▶ _Problem to solve_
With the pictures omitted, repeat exactly the lines below starting with the line that has "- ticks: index" and going on through the line that has "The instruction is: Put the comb".

** Given records follows **

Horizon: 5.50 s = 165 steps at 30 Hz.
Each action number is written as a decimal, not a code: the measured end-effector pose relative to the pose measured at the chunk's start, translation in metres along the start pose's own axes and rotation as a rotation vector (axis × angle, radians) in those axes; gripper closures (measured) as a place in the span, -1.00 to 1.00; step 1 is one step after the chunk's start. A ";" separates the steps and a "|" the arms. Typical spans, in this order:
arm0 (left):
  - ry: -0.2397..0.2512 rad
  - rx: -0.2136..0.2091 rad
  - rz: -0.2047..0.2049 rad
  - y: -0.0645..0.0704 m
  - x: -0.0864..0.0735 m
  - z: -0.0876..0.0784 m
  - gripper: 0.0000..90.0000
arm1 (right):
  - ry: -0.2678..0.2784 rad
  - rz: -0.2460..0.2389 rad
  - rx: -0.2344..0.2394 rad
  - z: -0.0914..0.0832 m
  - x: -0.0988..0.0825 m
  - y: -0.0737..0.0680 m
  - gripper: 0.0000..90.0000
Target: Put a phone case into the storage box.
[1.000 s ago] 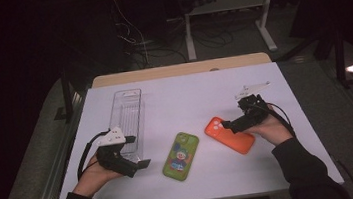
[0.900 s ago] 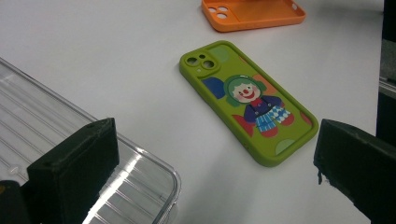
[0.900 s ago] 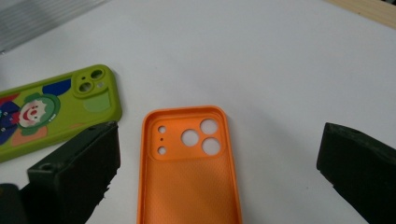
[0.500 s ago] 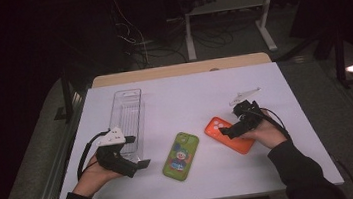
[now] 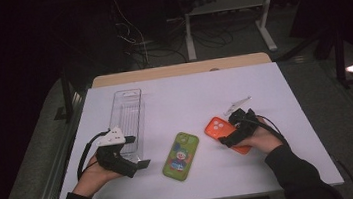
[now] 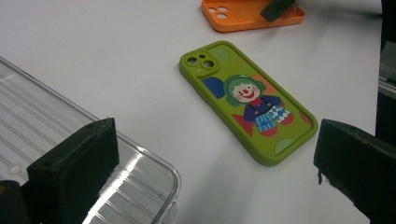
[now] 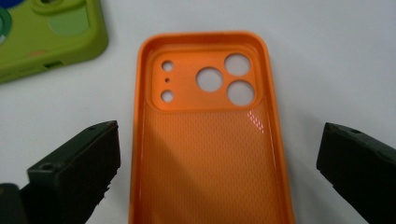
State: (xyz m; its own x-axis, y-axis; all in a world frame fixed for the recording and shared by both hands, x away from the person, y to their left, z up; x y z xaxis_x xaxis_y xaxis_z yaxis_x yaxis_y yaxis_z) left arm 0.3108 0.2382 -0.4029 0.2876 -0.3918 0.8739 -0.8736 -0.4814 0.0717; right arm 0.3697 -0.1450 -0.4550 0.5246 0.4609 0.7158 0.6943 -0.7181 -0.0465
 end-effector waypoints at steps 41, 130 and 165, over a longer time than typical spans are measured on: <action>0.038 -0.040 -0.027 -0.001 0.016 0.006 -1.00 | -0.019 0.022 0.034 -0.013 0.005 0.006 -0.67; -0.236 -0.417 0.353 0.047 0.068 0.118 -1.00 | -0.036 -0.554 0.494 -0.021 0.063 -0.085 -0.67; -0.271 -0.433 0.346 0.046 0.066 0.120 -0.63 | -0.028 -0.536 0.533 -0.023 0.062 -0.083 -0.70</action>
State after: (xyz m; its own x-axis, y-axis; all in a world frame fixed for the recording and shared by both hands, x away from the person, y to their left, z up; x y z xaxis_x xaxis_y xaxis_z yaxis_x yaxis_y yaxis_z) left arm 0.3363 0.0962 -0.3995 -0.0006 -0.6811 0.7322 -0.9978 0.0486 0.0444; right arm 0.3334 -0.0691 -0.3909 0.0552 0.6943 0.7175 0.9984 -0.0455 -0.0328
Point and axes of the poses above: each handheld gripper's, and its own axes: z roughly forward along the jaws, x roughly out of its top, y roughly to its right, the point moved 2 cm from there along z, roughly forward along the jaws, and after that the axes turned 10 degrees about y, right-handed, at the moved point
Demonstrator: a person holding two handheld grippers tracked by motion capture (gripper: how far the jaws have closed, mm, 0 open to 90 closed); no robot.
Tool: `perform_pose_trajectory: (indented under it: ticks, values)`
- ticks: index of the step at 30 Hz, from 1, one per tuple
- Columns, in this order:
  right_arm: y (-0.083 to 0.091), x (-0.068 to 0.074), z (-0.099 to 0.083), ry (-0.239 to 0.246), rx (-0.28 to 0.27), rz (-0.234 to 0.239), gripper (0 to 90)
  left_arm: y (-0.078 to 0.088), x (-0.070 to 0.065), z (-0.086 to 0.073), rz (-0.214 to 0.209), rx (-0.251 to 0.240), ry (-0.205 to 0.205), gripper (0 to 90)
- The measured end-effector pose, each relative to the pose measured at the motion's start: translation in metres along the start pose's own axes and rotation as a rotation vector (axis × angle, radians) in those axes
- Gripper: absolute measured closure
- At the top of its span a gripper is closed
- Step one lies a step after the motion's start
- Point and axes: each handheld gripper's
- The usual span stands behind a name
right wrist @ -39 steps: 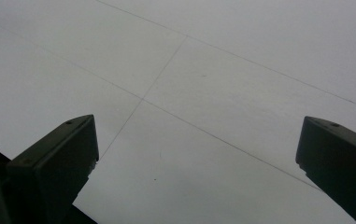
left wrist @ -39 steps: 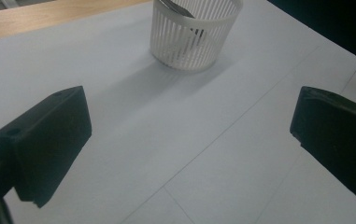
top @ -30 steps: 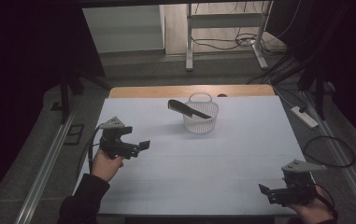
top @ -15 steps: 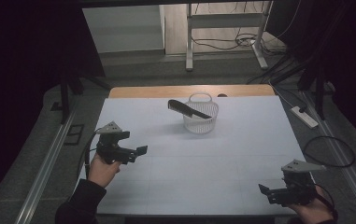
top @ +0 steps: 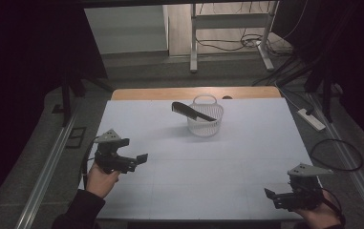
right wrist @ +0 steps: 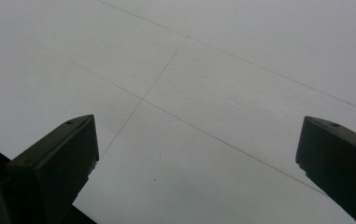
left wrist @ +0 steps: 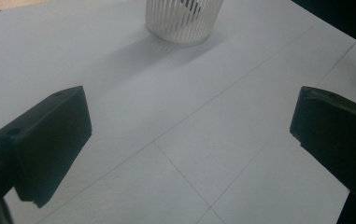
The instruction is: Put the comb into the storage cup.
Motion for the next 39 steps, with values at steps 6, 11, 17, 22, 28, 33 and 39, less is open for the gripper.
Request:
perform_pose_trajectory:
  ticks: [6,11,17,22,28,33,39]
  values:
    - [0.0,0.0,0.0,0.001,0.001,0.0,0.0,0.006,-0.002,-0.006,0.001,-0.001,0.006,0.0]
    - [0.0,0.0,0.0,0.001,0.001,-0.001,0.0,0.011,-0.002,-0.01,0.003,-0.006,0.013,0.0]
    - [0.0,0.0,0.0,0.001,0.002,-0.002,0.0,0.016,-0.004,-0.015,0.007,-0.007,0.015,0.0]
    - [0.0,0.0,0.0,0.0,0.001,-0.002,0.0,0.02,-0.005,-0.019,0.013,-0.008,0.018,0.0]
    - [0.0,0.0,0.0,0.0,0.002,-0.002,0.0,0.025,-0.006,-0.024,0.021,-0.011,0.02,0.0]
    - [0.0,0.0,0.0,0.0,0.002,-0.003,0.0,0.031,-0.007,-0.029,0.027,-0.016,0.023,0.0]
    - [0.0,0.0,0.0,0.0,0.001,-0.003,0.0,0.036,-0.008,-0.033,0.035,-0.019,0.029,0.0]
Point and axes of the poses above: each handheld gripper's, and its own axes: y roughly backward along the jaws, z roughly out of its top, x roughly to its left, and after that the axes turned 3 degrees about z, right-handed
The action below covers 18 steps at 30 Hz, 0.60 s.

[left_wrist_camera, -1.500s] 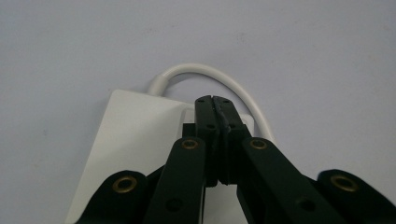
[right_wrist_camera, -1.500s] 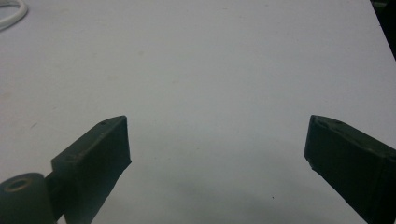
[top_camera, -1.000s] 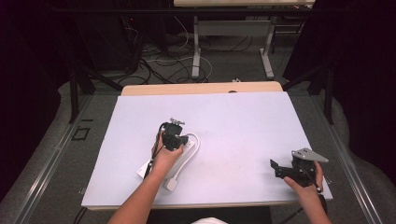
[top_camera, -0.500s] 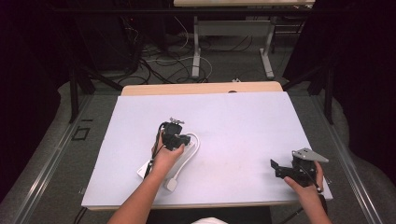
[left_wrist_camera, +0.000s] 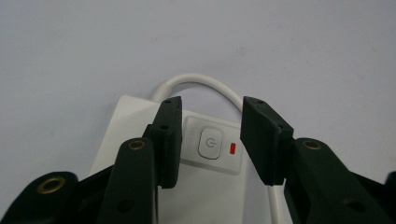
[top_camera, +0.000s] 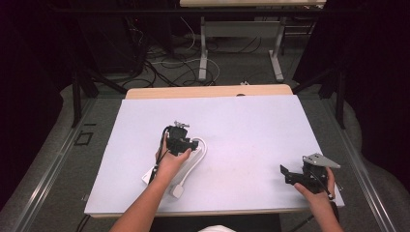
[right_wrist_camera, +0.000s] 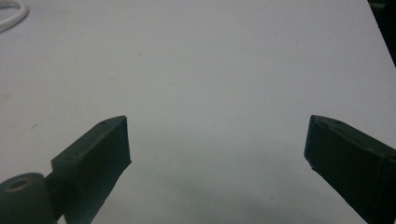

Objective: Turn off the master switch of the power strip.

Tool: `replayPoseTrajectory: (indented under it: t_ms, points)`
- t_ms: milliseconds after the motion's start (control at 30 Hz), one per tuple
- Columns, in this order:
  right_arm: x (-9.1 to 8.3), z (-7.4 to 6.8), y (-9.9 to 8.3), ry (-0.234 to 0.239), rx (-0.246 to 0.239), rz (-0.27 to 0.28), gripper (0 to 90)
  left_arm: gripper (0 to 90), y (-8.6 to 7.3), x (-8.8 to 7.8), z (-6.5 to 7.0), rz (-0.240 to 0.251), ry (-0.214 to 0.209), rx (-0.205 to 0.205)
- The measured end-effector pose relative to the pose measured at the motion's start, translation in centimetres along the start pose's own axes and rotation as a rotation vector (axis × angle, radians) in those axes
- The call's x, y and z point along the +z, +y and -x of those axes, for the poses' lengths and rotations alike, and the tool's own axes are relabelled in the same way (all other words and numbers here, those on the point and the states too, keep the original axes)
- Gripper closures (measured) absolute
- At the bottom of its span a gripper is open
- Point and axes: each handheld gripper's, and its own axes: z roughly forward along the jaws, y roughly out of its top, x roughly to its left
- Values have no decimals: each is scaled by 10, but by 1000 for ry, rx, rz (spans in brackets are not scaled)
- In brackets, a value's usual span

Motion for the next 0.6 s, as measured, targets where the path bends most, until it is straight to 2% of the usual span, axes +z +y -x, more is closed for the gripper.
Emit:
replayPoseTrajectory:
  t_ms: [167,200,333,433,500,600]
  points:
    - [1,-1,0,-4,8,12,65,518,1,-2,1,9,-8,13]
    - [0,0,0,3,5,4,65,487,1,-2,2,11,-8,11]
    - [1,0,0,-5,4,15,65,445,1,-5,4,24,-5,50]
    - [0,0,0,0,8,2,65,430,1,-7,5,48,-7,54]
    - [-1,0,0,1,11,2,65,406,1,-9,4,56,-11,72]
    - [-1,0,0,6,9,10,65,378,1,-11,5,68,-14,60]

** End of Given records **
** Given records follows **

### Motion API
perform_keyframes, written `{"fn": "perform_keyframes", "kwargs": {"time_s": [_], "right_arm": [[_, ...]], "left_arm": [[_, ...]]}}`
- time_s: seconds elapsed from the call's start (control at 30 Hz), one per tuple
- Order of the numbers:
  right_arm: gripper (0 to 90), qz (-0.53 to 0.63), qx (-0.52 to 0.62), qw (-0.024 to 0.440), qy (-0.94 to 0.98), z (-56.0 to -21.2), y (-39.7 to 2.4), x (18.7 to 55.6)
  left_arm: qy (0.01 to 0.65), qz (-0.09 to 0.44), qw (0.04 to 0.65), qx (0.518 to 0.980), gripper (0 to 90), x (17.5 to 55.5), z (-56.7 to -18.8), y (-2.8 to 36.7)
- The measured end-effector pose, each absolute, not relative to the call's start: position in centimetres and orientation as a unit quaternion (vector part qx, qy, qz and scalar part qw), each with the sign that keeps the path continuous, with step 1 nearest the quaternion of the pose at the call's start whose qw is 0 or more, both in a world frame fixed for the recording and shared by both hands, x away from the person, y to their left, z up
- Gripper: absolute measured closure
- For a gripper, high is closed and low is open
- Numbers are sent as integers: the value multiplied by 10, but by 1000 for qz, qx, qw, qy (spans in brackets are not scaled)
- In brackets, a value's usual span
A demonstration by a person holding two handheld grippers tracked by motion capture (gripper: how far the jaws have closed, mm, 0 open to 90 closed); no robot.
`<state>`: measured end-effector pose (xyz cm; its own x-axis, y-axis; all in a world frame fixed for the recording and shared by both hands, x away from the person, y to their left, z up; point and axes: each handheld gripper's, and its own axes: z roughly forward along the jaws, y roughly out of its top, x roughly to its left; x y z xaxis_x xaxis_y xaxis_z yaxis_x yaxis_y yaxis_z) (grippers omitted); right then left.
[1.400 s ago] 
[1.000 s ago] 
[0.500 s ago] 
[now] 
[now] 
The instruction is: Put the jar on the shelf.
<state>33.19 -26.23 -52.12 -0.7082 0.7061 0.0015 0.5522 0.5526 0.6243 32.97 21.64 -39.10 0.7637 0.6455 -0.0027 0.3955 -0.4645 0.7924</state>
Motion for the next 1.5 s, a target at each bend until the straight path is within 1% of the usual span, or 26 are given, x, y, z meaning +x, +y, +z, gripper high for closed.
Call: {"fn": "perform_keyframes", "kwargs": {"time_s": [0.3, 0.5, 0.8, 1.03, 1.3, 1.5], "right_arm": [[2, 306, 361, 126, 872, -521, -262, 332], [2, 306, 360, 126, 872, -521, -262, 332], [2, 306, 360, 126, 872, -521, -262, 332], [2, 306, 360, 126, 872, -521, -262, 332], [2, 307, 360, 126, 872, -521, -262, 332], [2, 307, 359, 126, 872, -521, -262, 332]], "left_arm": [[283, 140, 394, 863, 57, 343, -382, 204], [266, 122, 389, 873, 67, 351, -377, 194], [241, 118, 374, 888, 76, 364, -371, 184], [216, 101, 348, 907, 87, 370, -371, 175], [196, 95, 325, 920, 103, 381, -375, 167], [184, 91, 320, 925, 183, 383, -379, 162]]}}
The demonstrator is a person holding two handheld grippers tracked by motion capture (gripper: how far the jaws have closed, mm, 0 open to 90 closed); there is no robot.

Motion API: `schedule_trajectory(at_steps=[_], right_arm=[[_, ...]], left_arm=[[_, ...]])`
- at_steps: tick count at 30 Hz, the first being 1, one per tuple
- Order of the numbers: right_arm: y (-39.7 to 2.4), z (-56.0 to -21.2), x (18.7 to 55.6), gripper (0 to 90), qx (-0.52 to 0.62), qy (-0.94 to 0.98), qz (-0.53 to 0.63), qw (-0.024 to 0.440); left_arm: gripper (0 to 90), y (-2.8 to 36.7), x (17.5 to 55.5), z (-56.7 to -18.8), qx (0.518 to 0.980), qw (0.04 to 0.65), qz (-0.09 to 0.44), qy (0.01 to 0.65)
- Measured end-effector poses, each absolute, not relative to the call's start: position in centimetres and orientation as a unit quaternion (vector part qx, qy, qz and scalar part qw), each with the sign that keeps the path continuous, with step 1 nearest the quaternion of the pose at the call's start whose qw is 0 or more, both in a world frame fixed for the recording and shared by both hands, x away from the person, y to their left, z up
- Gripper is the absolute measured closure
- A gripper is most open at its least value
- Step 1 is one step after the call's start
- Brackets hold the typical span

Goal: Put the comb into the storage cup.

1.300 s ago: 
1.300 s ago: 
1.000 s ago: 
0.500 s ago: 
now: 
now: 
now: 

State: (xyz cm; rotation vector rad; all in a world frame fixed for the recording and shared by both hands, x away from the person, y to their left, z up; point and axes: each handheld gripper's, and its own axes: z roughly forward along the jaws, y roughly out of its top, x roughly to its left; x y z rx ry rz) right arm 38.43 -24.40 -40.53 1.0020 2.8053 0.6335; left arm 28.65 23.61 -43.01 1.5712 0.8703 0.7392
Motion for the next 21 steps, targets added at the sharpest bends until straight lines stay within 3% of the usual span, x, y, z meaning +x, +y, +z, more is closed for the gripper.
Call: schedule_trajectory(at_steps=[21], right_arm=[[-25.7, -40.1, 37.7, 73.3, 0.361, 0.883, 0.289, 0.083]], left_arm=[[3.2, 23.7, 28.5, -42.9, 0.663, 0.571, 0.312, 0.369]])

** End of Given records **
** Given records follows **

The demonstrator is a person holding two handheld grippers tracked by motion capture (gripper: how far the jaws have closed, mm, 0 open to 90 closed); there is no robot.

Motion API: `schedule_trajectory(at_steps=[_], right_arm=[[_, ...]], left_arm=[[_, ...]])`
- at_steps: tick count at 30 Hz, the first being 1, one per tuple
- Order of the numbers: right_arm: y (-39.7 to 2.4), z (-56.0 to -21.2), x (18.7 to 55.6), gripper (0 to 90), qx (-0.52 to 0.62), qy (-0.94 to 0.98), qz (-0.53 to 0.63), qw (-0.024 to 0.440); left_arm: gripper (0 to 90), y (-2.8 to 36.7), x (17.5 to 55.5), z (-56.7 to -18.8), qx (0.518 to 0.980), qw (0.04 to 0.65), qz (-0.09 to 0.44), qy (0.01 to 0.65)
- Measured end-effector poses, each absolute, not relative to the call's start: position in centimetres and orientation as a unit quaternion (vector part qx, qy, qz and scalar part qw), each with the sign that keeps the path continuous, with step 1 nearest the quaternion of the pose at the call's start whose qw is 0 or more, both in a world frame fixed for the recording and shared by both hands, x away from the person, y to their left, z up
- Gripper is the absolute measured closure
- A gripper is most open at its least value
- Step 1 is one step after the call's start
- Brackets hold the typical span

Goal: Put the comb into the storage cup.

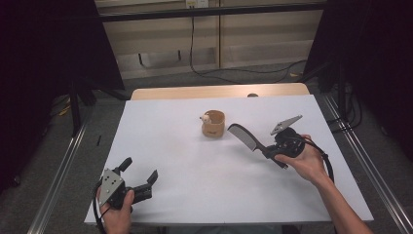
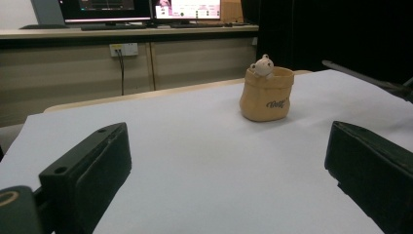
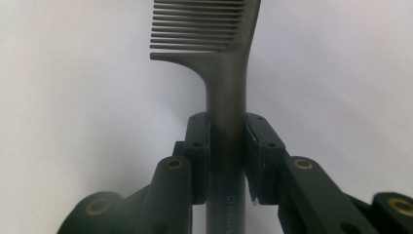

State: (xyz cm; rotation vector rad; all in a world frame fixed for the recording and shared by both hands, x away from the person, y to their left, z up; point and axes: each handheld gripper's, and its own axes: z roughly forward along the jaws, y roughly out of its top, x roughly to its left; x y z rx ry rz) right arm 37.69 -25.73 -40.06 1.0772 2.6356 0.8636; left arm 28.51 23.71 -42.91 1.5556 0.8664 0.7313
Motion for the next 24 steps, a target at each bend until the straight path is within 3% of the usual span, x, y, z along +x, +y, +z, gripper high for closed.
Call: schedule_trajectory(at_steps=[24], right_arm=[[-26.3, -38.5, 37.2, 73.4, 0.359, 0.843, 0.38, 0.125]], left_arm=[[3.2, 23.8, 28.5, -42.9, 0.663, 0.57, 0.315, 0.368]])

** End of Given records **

▶ _Response to this exercise_
- ticks: index of the step at 30 Hz, from 1, one per tuple
- Columns, in this order:
  right_arm: y (-0.083 to 0.091), x (-0.068 to 0.074), z (-0.099 to 0.083), ry (-0.239 to 0.246), rx (-0.28 to 0.27), rz (-0.234 to 0.239), gripper (0 to 90)
  left_arm: y (-0.078 to 0.088), x (-0.070 to 0.065), z (-0.086 to 0.073), rz (-0.214 to 0.209), rx (-0.251 to 0.240), ry (-0.205 to 0.205), gripper (0 to 90)
- The measured end-effector pose, each relative to the pose measured at the motion's start: translation in metres along the start pose's own axes and rotation as a rotation vector (axis × angle, radians) in those axes
- Gripper: absolute measured closure
- At the top of its span a gripper is closed
- Step one lies a step after the motion's start
- Point and axes: each handheld gripper's
- The usual span stands behind a name
right wrist @ -39 steps: 
left wrist @ -39 steps: 
top @ -30 steps: 
top @ -15 steps: 
top @ +0 steps: 
right wrist @ +0 steps: 
left wrist @ +0 steps: 
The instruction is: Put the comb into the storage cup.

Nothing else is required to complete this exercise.